DATASET RECORDS Start Marker

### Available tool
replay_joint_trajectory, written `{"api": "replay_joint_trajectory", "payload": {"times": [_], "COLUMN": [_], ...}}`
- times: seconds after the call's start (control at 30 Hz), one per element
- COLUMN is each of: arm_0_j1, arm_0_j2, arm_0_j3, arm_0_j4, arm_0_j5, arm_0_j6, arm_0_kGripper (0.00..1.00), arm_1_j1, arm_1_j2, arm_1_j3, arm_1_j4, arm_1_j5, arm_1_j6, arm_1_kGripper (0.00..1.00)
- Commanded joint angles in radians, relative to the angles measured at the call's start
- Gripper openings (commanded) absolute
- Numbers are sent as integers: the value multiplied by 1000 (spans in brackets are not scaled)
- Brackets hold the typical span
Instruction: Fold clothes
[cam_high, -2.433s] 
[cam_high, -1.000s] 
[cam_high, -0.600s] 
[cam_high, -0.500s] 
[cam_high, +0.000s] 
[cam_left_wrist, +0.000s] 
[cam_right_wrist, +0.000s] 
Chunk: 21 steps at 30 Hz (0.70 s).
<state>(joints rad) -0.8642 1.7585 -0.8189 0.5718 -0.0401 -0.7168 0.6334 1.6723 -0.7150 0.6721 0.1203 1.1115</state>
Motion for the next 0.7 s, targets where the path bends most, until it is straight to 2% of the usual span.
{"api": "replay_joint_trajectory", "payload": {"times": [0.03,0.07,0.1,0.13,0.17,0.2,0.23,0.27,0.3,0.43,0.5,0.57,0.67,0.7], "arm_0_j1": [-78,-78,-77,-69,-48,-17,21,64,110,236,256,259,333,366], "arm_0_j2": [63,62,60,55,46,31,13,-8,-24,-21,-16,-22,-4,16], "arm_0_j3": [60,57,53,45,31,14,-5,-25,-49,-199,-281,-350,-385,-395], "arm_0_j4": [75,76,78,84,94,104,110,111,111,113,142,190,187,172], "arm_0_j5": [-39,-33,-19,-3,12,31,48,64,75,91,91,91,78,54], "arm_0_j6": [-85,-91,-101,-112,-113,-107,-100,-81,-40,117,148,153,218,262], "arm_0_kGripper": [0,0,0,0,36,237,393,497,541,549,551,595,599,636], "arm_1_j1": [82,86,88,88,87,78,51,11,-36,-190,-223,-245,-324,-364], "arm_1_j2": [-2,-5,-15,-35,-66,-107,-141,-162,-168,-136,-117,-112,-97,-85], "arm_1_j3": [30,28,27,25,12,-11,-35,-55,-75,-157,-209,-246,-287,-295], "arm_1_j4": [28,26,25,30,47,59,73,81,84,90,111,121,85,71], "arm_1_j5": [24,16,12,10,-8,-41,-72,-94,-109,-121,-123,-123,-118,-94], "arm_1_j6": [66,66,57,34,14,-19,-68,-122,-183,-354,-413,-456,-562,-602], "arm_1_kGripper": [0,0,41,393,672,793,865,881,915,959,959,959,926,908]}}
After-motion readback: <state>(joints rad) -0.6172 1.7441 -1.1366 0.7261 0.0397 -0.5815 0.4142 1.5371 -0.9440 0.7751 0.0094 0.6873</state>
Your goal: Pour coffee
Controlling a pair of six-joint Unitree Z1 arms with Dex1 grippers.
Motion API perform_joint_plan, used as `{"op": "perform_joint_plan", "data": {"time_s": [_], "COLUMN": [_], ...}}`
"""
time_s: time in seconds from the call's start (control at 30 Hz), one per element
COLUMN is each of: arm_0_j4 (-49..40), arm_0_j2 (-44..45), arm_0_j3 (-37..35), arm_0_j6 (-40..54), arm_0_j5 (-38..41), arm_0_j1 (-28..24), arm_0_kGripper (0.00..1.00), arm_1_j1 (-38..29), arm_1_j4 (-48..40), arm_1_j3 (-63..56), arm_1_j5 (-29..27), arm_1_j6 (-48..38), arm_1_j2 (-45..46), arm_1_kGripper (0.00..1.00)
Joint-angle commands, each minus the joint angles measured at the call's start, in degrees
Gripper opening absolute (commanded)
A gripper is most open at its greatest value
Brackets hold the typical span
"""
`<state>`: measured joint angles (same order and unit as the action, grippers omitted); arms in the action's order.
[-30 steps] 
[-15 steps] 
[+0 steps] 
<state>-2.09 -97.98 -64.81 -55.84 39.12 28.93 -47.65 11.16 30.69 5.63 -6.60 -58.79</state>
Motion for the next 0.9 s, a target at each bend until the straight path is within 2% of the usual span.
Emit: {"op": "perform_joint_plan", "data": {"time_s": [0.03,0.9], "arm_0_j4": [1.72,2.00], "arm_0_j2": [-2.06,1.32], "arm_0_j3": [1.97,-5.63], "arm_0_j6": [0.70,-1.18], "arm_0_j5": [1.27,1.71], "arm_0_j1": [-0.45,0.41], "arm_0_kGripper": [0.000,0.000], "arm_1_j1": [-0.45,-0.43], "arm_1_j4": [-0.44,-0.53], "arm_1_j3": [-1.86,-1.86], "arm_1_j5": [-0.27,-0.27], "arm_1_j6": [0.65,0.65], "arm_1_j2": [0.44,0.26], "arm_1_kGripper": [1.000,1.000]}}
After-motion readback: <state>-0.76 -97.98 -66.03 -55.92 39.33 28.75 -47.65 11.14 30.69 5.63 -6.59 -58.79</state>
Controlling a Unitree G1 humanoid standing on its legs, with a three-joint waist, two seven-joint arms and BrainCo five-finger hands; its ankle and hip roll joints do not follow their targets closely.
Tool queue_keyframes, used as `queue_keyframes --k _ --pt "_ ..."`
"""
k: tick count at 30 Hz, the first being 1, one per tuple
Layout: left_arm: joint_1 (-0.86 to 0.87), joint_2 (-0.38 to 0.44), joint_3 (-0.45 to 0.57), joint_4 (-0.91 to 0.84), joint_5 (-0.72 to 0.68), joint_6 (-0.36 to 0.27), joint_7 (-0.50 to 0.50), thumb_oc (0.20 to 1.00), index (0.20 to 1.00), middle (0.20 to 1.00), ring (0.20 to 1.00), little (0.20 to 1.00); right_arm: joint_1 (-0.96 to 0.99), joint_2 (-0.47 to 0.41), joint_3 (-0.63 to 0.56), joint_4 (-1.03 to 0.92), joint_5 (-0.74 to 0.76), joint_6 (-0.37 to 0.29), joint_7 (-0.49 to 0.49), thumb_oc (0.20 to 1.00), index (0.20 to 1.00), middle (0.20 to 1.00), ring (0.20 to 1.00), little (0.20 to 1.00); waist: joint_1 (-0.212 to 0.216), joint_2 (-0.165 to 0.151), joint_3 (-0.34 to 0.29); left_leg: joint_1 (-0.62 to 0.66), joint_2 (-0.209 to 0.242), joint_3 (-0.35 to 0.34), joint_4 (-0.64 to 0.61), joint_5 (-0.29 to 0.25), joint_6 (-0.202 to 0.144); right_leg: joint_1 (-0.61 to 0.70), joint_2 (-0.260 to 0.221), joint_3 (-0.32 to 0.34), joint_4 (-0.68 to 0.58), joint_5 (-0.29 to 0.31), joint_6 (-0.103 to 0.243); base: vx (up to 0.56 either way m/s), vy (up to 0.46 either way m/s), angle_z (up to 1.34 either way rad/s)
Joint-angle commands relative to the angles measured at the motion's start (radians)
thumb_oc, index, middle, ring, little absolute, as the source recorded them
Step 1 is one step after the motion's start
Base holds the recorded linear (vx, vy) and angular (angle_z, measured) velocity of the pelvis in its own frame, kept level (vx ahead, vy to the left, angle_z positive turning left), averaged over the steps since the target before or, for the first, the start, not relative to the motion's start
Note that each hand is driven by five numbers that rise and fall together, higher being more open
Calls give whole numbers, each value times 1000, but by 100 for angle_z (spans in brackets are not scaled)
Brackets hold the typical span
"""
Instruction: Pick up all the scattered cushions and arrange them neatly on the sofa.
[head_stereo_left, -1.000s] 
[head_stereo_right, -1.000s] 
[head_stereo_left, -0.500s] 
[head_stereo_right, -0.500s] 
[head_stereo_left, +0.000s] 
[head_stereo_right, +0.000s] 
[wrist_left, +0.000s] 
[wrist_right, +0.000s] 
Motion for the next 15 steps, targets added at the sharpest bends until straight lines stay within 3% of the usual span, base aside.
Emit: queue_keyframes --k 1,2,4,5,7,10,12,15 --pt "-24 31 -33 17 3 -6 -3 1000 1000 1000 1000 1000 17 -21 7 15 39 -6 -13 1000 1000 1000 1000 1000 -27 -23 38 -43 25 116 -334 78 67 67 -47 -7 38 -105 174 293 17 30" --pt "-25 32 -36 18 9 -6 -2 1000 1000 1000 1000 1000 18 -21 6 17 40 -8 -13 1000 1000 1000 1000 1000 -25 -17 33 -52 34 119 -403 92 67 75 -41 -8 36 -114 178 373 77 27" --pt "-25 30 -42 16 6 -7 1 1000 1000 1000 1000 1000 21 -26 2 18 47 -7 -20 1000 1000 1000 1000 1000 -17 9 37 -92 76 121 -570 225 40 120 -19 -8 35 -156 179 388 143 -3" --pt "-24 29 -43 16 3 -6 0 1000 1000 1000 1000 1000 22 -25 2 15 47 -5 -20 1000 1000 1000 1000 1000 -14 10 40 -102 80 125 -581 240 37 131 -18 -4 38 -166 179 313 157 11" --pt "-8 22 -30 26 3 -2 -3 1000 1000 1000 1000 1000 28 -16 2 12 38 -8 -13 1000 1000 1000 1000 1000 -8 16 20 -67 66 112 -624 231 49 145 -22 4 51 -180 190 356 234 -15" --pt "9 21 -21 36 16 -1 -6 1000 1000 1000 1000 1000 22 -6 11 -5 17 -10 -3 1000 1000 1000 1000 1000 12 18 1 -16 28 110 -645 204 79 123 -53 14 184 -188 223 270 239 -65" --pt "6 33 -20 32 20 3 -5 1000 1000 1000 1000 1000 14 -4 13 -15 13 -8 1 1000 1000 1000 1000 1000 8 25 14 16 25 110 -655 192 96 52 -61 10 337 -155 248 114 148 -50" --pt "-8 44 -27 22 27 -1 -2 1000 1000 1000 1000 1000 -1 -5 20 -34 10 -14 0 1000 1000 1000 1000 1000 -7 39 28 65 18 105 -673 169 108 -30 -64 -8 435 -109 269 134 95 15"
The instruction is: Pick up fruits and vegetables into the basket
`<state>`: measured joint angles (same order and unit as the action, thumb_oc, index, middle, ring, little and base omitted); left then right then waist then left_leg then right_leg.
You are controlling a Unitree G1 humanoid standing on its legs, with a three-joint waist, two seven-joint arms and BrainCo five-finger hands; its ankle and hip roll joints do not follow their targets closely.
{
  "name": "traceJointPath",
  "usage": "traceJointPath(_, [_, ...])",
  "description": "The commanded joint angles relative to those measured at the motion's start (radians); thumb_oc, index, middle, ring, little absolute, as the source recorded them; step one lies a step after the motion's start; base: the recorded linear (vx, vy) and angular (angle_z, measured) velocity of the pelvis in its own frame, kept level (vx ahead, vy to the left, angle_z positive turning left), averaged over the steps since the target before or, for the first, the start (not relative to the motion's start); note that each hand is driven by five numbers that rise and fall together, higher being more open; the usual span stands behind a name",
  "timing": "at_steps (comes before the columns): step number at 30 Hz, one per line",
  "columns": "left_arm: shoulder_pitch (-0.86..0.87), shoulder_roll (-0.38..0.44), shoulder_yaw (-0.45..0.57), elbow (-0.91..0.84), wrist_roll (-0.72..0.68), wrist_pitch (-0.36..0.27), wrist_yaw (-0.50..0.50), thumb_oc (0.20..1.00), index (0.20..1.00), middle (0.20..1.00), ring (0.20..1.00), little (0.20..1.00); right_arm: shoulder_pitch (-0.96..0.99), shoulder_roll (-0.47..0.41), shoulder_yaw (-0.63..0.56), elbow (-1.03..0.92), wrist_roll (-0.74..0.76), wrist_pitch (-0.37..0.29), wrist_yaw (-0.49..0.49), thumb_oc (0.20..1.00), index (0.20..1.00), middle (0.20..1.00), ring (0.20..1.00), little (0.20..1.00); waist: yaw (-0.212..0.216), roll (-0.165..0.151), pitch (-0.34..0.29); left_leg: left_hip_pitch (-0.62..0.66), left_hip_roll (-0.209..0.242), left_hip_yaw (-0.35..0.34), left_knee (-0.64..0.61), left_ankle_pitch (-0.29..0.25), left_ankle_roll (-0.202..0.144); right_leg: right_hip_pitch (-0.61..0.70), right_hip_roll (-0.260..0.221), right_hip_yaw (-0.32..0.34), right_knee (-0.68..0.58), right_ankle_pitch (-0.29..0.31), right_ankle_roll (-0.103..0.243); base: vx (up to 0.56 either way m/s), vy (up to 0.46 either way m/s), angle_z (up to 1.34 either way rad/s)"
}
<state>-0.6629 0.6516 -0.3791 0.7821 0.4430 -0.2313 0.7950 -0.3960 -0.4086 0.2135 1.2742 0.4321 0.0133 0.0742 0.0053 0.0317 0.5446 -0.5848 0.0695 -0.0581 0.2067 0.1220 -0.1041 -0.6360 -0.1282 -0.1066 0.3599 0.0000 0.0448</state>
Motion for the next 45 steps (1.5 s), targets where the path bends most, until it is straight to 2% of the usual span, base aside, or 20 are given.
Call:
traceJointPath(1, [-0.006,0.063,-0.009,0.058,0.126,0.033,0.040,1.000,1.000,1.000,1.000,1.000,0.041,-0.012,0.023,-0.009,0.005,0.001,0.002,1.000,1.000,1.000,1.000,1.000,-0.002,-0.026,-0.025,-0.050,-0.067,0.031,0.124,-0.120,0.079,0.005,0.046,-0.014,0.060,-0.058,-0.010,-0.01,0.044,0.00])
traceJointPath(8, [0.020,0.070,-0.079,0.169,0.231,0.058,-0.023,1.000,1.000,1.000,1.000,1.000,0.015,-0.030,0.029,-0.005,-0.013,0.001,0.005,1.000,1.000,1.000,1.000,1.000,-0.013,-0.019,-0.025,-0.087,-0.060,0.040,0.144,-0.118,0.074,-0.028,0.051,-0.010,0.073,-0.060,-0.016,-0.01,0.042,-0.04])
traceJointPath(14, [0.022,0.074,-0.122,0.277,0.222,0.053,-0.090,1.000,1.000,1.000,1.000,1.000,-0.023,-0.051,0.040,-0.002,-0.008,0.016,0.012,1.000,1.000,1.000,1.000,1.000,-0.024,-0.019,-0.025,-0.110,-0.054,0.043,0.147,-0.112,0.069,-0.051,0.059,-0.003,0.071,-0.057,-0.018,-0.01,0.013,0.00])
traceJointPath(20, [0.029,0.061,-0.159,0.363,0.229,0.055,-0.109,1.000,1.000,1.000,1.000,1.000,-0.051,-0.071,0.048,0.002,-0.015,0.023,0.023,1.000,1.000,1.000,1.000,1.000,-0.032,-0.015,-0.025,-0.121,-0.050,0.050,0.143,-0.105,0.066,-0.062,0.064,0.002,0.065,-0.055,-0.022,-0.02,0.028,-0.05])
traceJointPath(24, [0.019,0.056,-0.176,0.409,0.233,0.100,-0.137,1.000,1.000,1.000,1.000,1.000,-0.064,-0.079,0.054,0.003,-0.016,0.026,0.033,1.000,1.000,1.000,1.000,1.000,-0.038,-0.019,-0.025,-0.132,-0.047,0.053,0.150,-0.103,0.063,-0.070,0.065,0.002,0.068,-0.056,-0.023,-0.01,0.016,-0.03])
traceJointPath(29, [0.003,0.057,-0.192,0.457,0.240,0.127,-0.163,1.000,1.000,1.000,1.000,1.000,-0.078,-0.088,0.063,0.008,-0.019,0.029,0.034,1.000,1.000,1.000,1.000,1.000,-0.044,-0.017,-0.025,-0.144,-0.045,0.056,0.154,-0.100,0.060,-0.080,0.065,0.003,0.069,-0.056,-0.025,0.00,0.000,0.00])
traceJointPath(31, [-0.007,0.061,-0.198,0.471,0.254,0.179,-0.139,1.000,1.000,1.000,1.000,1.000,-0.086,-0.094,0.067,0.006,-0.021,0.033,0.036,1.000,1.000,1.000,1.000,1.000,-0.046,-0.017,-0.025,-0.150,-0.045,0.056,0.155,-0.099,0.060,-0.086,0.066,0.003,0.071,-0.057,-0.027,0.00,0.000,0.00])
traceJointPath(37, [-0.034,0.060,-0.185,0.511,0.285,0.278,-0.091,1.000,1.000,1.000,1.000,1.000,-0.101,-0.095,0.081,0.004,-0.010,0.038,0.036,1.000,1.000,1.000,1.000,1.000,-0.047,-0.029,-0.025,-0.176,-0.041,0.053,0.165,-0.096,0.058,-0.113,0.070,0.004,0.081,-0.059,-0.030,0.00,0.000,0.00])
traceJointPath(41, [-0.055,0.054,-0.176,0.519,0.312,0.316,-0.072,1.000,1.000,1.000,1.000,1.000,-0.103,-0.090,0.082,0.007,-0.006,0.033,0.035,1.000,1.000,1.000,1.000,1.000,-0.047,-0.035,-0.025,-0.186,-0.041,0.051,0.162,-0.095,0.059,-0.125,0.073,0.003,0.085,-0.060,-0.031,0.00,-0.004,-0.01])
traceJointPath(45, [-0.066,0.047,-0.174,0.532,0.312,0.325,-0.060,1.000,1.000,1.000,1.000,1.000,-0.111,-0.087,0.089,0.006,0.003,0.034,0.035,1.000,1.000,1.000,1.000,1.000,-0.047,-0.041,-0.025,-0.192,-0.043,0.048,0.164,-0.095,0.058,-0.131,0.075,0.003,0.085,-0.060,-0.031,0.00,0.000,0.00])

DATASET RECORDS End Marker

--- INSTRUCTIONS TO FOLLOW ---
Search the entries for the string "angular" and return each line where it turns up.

--- SOLUTION TO THIS PROBLEM ---
Base holds the recorded linear (vx, vy) and angular (angle_z, measured) velocity of the pelvis in its own frame, kept level (vx ahead, vy to the left, angle_z positive turning left), averaged over the steps since the target before or, for the first, the start, not relative to the motion's start
  "description": "The commanded joint angles relative to those measured at the motion's start (radians); thumb_oc, index, middle, ring, little absolute, as the source recorded them; step one lies a step after the motion's start; base: the recorded linear (vx, vy) and angular (angle_z, measured) velocity of the pelvis in its own frame, kept level (vx ahead, vy to the left, angle_z positive turning left), averaged over the steps since the target before or, for the first, the start (not relative to the motion's start); note that each hand is driven by five numbers that rise and fall together, higher being more open; the usual span stands behind a name",

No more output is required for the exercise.